* **WHAT IS BEING ASKED**:
Your job with the data below: print everything from the line that holds "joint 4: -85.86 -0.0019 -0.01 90" down to the line that holds "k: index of", ends included, exactly, and nothing else.
::: DATASET EXTRACT
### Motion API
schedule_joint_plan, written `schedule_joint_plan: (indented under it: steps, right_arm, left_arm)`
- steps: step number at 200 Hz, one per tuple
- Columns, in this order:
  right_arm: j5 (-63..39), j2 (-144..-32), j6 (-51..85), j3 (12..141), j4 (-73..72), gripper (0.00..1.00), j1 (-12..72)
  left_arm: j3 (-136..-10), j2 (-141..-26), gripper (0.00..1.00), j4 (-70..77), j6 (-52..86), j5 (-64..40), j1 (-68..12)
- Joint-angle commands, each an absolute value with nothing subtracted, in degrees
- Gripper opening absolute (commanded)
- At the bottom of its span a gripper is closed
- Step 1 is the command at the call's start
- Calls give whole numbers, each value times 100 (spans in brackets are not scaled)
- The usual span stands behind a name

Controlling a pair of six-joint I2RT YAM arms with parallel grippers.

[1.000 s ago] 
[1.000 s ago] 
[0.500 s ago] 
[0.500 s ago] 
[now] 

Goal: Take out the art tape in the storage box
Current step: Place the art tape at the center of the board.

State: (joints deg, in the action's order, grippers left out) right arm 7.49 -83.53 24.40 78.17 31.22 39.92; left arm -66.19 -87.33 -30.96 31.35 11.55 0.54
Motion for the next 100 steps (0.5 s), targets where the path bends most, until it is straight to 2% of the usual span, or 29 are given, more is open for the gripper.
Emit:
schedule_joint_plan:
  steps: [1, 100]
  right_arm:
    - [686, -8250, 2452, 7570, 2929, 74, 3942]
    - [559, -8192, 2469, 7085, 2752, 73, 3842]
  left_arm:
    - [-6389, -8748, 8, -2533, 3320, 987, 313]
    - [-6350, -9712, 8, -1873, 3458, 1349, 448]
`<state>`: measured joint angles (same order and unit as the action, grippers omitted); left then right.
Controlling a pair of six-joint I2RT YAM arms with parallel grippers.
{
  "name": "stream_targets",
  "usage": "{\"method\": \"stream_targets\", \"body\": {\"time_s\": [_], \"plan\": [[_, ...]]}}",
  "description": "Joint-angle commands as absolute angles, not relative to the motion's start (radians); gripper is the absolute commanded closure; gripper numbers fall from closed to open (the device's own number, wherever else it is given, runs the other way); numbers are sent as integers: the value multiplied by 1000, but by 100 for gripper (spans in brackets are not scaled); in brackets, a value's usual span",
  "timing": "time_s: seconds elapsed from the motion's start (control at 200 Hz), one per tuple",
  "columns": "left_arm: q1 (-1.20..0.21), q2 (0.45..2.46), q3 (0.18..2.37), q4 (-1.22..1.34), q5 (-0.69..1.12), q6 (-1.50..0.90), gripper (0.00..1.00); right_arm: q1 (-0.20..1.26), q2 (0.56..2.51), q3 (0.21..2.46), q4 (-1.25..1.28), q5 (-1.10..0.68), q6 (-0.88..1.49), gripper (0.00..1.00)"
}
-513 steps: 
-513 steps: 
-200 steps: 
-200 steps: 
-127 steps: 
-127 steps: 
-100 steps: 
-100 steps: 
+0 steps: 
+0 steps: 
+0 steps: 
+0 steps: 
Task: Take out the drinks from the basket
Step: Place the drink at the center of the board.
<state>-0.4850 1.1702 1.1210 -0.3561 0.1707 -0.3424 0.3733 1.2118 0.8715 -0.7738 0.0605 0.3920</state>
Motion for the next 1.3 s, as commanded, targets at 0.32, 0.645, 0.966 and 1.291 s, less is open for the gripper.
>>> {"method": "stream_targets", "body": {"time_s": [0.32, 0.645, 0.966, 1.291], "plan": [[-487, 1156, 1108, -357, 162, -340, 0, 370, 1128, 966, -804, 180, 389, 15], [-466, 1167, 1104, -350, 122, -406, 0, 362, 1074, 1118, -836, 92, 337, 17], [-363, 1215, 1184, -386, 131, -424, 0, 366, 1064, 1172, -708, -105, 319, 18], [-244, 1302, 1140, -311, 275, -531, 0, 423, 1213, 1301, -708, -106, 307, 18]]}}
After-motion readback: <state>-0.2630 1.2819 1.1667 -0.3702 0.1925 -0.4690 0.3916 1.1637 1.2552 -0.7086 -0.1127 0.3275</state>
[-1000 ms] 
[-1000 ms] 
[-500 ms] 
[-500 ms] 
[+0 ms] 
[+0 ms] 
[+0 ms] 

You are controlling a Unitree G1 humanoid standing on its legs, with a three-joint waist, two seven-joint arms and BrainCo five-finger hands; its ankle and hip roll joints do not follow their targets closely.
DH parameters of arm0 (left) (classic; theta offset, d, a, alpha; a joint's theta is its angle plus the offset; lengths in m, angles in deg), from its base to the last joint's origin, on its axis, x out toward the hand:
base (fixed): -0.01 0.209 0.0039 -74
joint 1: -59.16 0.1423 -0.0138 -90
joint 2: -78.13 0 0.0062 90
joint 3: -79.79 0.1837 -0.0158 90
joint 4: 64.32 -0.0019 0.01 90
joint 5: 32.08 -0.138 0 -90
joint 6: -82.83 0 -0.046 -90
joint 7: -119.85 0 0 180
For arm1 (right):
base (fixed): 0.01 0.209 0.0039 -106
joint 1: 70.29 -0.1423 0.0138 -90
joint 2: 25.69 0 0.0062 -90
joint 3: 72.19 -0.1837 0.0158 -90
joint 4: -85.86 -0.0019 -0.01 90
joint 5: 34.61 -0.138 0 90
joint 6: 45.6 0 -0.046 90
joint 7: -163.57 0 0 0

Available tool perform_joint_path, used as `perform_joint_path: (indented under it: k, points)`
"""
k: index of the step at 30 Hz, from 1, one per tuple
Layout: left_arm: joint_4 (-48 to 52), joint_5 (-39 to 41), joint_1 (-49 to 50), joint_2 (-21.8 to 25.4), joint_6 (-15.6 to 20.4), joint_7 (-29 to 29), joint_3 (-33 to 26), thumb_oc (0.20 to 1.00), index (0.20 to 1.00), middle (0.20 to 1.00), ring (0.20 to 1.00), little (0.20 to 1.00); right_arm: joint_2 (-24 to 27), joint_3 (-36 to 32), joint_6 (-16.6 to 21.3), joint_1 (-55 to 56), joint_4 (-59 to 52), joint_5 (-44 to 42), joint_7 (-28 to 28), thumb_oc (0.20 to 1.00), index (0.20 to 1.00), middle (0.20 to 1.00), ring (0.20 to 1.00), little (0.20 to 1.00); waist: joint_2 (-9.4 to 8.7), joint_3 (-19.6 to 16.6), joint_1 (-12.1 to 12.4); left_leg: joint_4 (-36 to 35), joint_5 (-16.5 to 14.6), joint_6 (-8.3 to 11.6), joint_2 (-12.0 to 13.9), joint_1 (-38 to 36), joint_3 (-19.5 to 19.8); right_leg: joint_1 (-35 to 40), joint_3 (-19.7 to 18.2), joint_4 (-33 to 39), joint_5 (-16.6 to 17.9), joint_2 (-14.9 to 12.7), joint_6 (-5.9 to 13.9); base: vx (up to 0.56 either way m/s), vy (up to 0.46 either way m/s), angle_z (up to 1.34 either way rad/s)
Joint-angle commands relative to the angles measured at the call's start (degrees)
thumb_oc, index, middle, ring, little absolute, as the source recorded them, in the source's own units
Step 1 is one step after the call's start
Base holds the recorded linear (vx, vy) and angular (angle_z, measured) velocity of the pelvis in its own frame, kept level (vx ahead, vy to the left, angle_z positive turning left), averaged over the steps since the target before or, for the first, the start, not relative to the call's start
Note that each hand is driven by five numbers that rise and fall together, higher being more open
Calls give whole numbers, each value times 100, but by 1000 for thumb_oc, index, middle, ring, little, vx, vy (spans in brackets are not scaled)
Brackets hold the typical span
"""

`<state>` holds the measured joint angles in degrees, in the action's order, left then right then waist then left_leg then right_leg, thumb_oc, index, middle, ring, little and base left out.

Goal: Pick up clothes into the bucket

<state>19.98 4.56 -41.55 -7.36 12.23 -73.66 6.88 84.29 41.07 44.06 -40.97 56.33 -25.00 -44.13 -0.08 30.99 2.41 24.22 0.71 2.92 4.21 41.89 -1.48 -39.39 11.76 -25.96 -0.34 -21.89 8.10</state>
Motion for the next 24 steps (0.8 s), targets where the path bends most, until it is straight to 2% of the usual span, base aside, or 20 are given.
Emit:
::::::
* **ANSWER FOR THE TASK**:
joint 4: -85.86 -0.0019 -0.01 90
joint 5: 34.61 -0.138 0 90
joint 6: 45.6 0 -0.046 90
joint 7: -163.57 0 0 0

Available tool perform_joint_path, used as `perform_joint_path: (indented under it: k, points)`
"""
k: index of the step at 30 Hz, from 1, one per tuple

Nothing remains to be written for this exercise.